Her fingers were already moving across the keyboard.
He retreated silently into the kitchen.
The ache in his chest felt eerily familiar.
The same pain as the day he had pressed his seal into wax... The day he had borne false witness against her.
I’m sorry, Katerina...
I’m so, so sorry...
His phone chimed.
An email—sent to his official work address, not his personal one. From Catherine’s official email.
Subject: Catherine’s Rules for Temporary Cohabitation.
Maximilian opened it.
Clauses. Bullet points. Clean, precise language stripped of all warmth. Distance codified into text. Boundaries reduced to numbered rules.
He skimmed once. Then again.
His hand rose to his chest unconsciously, fingers pressing where it ached... not the sharp agony of the curse, but something duller. Colder. Worse.
She wouldn’t even speak to him directly.
"Can I get your number?" he asked, breaking the silence.
Catherine let out a slow breath. She considered him for a moment, then nodded. She could always block him if he crossed the line.
They exchanged numbers. Efficient. Emotionless.
"I’ll take this bedroom," Catherine said, pointing to the second bedroom—the one that had remained locked since the day she arrived.
"No!" The word tore out of him before he could stop it. Too loud. Too fast.
She turned, brows knitting. "Why?"
For a heartbeat, she looked almost wary, as if bracing for him to demand shared space.
"It’s... unavailable," he said quickly. "It’s occupied."
"Occupied?" Her gaze sharpened. "By what?"
"My... hobby room."
She studied him, then tilted her head, lips curving faintly. "I assume it doesn’t contain anything as deranged as furniture made of women."
A scoff. Sharp. Defensive.
Maximilian blinked, startled... and laughed. Or tried to. The sound came out thin. Awkward. He told himself she was joking. Trying to ease the tension.
She wasn’t.
Without another word, Catherine turned to the living room and began pushing the couch aside.
"Do forgive me for taking liberties," she said coolly. "Comfort matters to me. And couches do not qualify. I’ll handle the bed."
"Catherine—" He wanted to stop her. To tell her to take the bedroom. To say anything.
But the words lodged in his throat as she moved with decisive efficiency.
Within an hour, the bed arrived. Along with a wooden divider—tastefully chosen, matching his interiors with unsettling precision. By nightfall, she had carved out a bedroom of her own in his living room.

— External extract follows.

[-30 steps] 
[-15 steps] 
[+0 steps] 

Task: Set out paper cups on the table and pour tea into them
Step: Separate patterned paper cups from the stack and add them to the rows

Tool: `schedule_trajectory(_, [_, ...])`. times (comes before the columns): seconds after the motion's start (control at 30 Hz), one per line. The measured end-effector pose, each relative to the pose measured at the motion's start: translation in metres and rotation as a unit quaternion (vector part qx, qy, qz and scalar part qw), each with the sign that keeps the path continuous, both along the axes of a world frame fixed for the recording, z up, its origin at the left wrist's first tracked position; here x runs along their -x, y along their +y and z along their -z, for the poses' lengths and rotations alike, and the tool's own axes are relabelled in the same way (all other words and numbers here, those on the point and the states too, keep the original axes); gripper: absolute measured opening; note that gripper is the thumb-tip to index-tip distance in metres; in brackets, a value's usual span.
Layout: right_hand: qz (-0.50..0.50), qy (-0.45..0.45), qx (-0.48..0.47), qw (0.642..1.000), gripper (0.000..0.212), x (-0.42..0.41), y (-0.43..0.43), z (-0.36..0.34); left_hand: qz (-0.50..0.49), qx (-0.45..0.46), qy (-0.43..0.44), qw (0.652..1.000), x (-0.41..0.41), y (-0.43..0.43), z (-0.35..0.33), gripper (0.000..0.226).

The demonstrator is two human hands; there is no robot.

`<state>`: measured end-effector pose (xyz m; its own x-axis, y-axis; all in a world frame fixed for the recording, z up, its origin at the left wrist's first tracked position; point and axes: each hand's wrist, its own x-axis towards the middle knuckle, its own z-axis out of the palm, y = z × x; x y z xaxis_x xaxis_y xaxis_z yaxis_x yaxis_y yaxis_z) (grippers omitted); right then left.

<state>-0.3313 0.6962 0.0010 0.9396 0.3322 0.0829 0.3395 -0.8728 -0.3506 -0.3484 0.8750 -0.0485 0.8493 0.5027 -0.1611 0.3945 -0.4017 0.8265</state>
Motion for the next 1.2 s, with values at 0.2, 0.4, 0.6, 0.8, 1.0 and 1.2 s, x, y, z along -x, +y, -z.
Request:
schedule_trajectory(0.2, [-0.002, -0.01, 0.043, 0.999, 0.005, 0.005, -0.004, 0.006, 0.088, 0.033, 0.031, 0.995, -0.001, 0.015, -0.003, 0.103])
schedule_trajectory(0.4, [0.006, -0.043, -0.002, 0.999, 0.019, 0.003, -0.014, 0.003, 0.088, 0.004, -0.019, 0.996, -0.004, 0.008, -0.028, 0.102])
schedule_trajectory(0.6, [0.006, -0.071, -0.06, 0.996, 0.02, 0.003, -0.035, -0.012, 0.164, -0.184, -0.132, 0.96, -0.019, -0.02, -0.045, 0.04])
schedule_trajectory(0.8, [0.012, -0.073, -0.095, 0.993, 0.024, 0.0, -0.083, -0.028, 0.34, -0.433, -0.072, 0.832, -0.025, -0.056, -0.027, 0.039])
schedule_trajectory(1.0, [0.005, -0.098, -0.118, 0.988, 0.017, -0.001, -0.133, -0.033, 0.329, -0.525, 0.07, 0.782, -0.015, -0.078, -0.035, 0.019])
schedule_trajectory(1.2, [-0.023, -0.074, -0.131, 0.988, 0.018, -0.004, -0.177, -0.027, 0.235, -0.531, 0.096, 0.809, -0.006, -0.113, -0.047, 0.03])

A wall between them. Literal and absolute.
Without prompting, his phone chimed again.
A money transfer notification.
For accommodations, her text read.
She didn’t eat what he cooked. She prepared her meals separately. Cleaned her own dishes. Left no trace of herself beyond the quiet assertion of independence.
Maximilian stood in the kitchen, the smell of untouched food lingering in the air, his chest burning as though he were standing barefoot on embers.
And the worst part...
He couldn’t even shout.
Because everything she did was reasonable.
Measured.
Civil.
And infinitely cruel.
-----
In the early morning light, Alexander sat cross-legged in front of the party head’s desk, far too relaxed for the gravity of the situation.
Across from him, the Senate Majority Leader, Senator Harold Whitcombe, sat rigidly. His hands were clasped in front of his chest in an instinctively defensive posture.
"I’ve already told you," Whitcombe said, forcing calm into his voice. "I’ll handle this. I’ll speak to the relevant senator—"
"You haven’t spoken yet," Alexander interrupted.
He rose smoothly to his feet and buttoned his suit jacket, the soft click of the button sounding far louder than it should have. Alexander’s jaw tightened, not at the senator, but at the fact that this had ever gotten terrible enough to have ruffled William at all.
Whitcombe looked up.
Alexander loomed over him—tall, broad-shouldered, perfectly composed. For the first time that morning, Whitcombe felt a flicker of unease crawl up his spine. He scratched absently at his shiny bald head.
"It’ll be resolved by the end of the day," Whitcombe insisted. "I give you my word."
Alexander didn’t raise his voice. Didn’t scowl.
He chuckled.
"A lot can happen," he said lightly, "in six hours."
Whitcombe swallowed. "So what if a few trucks aren’t moving?" he pressed, trying to regain ground. "It’s not like Laurel Creek is going bankrupt in a day. Senator Hauser is a friend—I need to handle this delicately. And frankly, I thought you’d moved on from that whole ranch life."
He attempted a laugh.
Alexander’s smile widened, but never reached his eyes.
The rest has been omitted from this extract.